=== WHAT YOU HAVE TO DO ===
Every entry that follows needs to be repeated exactly.

=== RECORD SET ===
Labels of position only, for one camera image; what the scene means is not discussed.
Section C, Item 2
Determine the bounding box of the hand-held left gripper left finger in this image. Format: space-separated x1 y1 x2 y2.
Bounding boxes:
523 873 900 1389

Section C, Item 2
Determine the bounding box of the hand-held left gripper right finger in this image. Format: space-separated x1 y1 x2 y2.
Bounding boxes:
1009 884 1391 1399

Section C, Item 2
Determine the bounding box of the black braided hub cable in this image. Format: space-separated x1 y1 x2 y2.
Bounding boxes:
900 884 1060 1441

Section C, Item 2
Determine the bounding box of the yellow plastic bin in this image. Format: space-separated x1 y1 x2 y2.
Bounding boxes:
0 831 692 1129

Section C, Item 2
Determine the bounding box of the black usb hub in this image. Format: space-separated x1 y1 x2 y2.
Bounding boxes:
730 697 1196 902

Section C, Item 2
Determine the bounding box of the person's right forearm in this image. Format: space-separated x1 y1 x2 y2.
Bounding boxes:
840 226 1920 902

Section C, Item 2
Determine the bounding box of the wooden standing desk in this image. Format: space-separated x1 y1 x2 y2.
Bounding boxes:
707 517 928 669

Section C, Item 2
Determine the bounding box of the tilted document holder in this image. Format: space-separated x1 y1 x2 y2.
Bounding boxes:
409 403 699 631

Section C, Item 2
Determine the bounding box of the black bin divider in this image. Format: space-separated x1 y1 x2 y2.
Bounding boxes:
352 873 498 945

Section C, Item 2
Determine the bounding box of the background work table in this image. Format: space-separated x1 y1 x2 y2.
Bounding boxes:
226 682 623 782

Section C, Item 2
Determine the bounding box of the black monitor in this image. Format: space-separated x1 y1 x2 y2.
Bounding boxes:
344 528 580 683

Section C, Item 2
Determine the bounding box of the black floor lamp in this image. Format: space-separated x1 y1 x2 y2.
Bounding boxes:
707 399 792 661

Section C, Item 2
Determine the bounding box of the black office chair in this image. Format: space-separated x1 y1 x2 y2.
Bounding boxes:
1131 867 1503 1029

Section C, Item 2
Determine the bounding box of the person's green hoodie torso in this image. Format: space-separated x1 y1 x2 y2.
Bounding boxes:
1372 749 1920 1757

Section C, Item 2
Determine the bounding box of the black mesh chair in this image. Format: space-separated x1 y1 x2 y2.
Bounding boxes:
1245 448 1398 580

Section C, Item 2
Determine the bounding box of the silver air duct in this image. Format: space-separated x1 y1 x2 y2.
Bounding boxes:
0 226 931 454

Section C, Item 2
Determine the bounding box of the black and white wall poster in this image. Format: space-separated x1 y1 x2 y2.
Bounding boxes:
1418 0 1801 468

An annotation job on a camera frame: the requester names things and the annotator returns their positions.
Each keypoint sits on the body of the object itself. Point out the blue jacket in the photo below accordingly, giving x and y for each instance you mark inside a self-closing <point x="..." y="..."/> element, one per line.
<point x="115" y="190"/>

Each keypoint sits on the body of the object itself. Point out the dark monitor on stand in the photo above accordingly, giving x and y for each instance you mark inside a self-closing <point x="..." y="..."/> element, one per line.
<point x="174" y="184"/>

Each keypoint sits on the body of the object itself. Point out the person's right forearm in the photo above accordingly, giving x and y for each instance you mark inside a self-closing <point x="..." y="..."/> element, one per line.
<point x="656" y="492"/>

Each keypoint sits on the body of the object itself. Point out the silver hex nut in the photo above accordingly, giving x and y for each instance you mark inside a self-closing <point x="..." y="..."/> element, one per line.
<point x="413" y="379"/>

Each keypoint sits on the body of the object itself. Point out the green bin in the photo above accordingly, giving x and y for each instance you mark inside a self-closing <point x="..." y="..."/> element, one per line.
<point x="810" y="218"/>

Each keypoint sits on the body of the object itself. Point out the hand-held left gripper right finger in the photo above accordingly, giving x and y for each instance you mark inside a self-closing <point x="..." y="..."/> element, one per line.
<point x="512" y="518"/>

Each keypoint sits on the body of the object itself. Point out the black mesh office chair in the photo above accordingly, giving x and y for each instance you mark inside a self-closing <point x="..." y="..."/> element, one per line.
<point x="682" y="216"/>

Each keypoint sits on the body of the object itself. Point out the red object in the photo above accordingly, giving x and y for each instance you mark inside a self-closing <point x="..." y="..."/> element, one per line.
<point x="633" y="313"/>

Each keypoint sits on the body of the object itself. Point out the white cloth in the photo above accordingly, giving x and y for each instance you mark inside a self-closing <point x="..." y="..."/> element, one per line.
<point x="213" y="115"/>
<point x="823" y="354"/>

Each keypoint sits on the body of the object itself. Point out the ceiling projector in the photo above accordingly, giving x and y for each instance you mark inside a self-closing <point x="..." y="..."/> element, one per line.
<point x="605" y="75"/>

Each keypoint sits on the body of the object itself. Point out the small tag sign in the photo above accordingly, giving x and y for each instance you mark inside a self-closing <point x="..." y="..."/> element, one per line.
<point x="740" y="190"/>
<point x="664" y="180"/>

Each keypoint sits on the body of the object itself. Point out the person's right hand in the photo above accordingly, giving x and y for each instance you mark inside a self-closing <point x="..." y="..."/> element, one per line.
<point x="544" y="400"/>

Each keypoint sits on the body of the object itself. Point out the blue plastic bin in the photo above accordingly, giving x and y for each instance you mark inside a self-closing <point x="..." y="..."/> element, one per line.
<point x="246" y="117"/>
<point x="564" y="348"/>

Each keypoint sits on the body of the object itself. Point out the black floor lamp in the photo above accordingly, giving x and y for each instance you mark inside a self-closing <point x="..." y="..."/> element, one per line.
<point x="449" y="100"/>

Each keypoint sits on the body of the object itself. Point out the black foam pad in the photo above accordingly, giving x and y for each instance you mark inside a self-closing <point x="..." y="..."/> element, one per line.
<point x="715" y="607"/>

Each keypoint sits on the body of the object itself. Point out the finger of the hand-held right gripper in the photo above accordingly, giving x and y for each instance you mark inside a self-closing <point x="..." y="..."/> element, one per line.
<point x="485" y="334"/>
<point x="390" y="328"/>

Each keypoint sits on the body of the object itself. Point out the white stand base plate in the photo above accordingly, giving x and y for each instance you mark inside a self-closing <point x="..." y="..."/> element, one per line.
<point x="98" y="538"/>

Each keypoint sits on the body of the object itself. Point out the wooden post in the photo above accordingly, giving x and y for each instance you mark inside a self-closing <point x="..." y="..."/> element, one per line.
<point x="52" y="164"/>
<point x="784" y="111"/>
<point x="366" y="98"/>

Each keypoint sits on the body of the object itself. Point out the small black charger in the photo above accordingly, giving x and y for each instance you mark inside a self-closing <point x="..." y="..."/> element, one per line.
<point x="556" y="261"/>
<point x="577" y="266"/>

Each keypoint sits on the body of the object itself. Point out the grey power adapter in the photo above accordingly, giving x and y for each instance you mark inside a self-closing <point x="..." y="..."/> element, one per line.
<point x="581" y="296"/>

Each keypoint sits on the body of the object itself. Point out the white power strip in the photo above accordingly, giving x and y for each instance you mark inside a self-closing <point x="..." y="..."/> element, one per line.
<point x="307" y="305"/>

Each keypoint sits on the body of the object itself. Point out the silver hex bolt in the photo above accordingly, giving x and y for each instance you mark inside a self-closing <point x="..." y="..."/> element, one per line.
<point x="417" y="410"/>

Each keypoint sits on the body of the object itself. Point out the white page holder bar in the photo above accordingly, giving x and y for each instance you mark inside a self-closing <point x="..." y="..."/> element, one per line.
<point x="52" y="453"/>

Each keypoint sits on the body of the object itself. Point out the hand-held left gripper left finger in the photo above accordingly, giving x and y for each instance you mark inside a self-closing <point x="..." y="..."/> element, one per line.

=== SOLUTION FOR THIS PROBLEM ===
Labels of position only, for one camera image; what the scene means is not discussed.
Section C, Item 2
Determine the bounding box of the hand-held left gripper left finger in this image. Format: space-separated x1 y1 x2 y2.
Bounding boxes:
523 873 900 1389

Section C, Item 2
Determine the bounding box of the hand-held left gripper right finger in this image. Format: space-separated x1 y1 x2 y2.
Bounding boxes:
1009 884 1391 1399

Section C, Item 2
Determine the bounding box of the black braided hub cable in this image. Format: space-separated x1 y1 x2 y2.
Bounding boxes:
900 884 1060 1441

Section C, Item 2
Determine the bounding box of the yellow plastic bin in this image. Format: space-separated x1 y1 x2 y2.
Bounding boxes:
0 831 692 1129

Section C, Item 2
Determine the bounding box of the black usb hub in this image. Format: space-separated x1 y1 x2 y2.
Bounding boxes:
730 697 1196 902

Section C, Item 2
Determine the bounding box of the person's right forearm in this image. Format: space-separated x1 y1 x2 y2.
Bounding boxes:
840 226 1920 902

Section C, Item 2
Determine the bounding box of the wooden standing desk in this image. Format: space-separated x1 y1 x2 y2.
Bounding boxes:
707 517 928 669

Section C, Item 2
Determine the bounding box of the tilted document holder in this image. Format: space-separated x1 y1 x2 y2.
Bounding boxes:
409 403 699 631

Section C, Item 2
Determine the bounding box of the black bin divider in this image. Format: space-separated x1 y1 x2 y2.
Bounding boxes:
352 873 498 945

Section C, Item 2
Determine the bounding box of the background work table in this image. Format: space-separated x1 y1 x2 y2.
Bounding boxes:
226 682 623 782

Section C, Item 2
Determine the bounding box of the black monitor in this image. Format: space-separated x1 y1 x2 y2.
Bounding boxes:
344 528 580 683

Section C, Item 2
Determine the bounding box of the black floor lamp in this image. Format: space-separated x1 y1 x2 y2.
Bounding boxes:
707 399 792 661

Section C, Item 2
Determine the bounding box of the black office chair in this image. Format: space-separated x1 y1 x2 y2.
Bounding boxes:
1131 867 1503 1029

Section C, Item 2
Determine the bounding box of the person's green hoodie torso in this image. Format: space-separated x1 y1 x2 y2.
Bounding boxes:
1372 749 1920 1757

Section C, Item 2
Determine the bounding box of the black mesh chair in this image. Format: space-separated x1 y1 x2 y2.
Bounding boxes:
1245 448 1398 580

Section C, Item 2
Determine the bounding box of the silver air duct in this image. Format: space-separated x1 y1 x2 y2.
Bounding boxes:
0 226 931 454

Section C, Item 2
Determine the bounding box of the black and white wall poster in this image. Format: space-separated x1 y1 x2 y2.
Bounding boxes:
1418 0 1801 468

An annotation job on a camera frame: the requester names things and the annotator returns their positions.
Each keypoint sits on the body of the object itself. Point out the blue jacket in the photo below accordingly, giving x and y for each instance you mark inside a self-closing <point x="..." y="..."/> element, one per line.
<point x="115" y="190"/>

Each keypoint sits on the body of the object itself. Point out the dark monitor on stand in the photo above accordingly, giving x and y for each instance you mark inside a self-closing <point x="..." y="..."/> element, one per line.
<point x="174" y="184"/>

Each keypoint sits on the body of the object itself. Point out the person's right forearm in the photo above accordingly, giving x and y for each instance you mark inside a self-closing <point x="..." y="..."/> element, one per line.
<point x="656" y="492"/>

Each keypoint sits on the body of the object itself. Point out the silver hex nut in the photo above accordingly, giving x and y for each instance you mark inside a self-closing <point x="..." y="..."/> element, one per line.
<point x="413" y="379"/>

Each keypoint sits on the body of the object itself. Point out the green bin in the photo above accordingly, giving x and y for each instance you mark inside a self-closing <point x="..." y="..."/> element, one per line.
<point x="810" y="218"/>

Each keypoint sits on the body of the object itself. Point out the hand-held left gripper right finger in the photo above accordingly, giving x and y for each instance you mark inside a self-closing <point x="..." y="..."/> element, one per line.
<point x="512" y="518"/>

Each keypoint sits on the body of the object itself. Point out the black mesh office chair in the photo above accordingly, giving x and y for each instance you mark inside a self-closing <point x="..." y="..."/> element, one per line.
<point x="682" y="216"/>

Each keypoint sits on the body of the object itself. Point out the red object in the photo above accordingly, giving x and y for each instance you mark inside a self-closing <point x="..." y="..."/> element, one per line.
<point x="633" y="313"/>

Each keypoint sits on the body of the object itself. Point out the white cloth in the photo above accordingly, giving x and y for each instance you mark inside a self-closing <point x="..." y="..."/> element, one per line.
<point x="213" y="115"/>
<point x="823" y="354"/>

Each keypoint sits on the body of the object itself. Point out the ceiling projector in the photo above accordingly, giving x and y for each instance you mark inside a self-closing <point x="..." y="..."/> element, one per line.
<point x="605" y="75"/>

Each keypoint sits on the body of the object itself. Point out the small tag sign in the photo above accordingly, giving x and y for each instance you mark inside a self-closing <point x="..." y="..."/> element, one per line.
<point x="740" y="190"/>
<point x="664" y="180"/>

Each keypoint sits on the body of the object itself. Point out the person's right hand in the photo above accordingly, giving x and y for each instance you mark inside a self-closing <point x="..." y="..."/> element, one per line.
<point x="544" y="400"/>

Each keypoint sits on the body of the object itself. Point out the blue plastic bin in the photo above accordingly, giving x and y for each instance you mark inside a self-closing <point x="..." y="..."/> element, one per line.
<point x="246" y="117"/>
<point x="564" y="348"/>

Each keypoint sits on the body of the object itself. Point out the black floor lamp in the photo above accordingly, giving x and y for each instance you mark inside a self-closing <point x="..." y="..."/> element, one per line.
<point x="449" y="100"/>

Each keypoint sits on the body of the object itself. Point out the black foam pad in the photo above accordingly, giving x and y for each instance you mark inside a self-closing <point x="..." y="..."/> element, one per line.
<point x="715" y="607"/>

Each keypoint sits on the body of the object itself. Point out the finger of the hand-held right gripper in the photo above accordingly, giving x and y for each instance you mark inside a self-closing <point x="..." y="..."/> element, one per line.
<point x="485" y="334"/>
<point x="390" y="328"/>

Each keypoint sits on the body of the object itself. Point out the white stand base plate in the photo above accordingly, giving x and y for each instance you mark inside a self-closing <point x="..." y="..."/> element, one per line.
<point x="98" y="538"/>

Each keypoint sits on the body of the object itself. Point out the wooden post in the photo above accordingly, giving x and y for each instance you mark inside a self-closing <point x="..." y="..."/> element, one per line.
<point x="52" y="164"/>
<point x="784" y="111"/>
<point x="366" y="98"/>

Each keypoint sits on the body of the object itself. Point out the small black charger in the photo above accordingly, giving x and y for each instance you mark inside a self-closing <point x="..." y="..."/> element, one per line.
<point x="556" y="261"/>
<point x="577" y="266"/>

Each keypoint sits on the body of the object itself. Point out the grey power adapter in the photo above accordingly, giving x and y for each instance you mark inside a self-closing <point x="..." y="..."/> element, one per line.
<point x="581" y="296"/>

Each keypoint sits on the body of the object itself. Point out the white power strip in the photo above accordingly, giving x and y for each instance you mark inside a self-closing <point x="..." y="..."/> element, one per line.
<point x="307" y="305"/>

Each keypoint sits on the body of the object itself. Point out the silver hex bolt in the photo above accordingly, giving x and y for each instance you mark inside a self-closing <point x="..." y="..."/> element, one per line.
<point x="417" y="410"/>

Each keypoint sits on the body of the object itself. Point out the white page holder bar in the photo above accordingly, giving x and y for each instance you mark inside a self-closing <point x="..." y="..."/> element, one per line.
<point x="52" y="453"/>

Each keypoint sits on the body of the object itself. Point out the hand-held left gripper left finger in the photo above accordingly, giving x and y for each instance you mark inside a self-closing <point x="..." y="..."/> element, one per line.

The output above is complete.